• Dataset content:
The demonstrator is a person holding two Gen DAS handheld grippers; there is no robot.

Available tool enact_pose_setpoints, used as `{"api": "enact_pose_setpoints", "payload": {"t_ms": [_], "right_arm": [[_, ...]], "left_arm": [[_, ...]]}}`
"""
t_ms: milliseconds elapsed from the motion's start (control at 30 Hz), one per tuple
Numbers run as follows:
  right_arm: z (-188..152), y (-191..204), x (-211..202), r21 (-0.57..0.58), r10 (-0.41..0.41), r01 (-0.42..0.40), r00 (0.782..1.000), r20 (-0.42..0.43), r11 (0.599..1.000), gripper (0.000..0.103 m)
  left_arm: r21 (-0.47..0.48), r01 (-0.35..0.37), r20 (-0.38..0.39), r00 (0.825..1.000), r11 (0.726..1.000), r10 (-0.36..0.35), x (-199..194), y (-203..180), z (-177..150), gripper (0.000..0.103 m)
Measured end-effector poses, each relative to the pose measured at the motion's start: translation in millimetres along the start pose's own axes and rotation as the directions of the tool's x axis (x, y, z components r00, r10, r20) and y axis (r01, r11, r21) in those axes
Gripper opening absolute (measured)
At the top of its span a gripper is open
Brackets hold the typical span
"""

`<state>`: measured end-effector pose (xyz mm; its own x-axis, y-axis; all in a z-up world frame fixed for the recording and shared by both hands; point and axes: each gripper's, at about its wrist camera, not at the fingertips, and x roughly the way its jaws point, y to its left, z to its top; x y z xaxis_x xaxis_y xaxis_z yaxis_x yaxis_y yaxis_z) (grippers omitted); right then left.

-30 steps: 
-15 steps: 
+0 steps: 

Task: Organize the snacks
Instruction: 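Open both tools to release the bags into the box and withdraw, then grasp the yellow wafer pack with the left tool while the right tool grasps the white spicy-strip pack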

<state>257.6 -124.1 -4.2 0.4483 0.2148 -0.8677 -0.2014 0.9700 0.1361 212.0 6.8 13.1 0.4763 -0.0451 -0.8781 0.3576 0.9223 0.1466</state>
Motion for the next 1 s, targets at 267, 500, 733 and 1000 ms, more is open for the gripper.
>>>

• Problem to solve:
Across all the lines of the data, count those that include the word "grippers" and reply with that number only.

• Exercise output:
2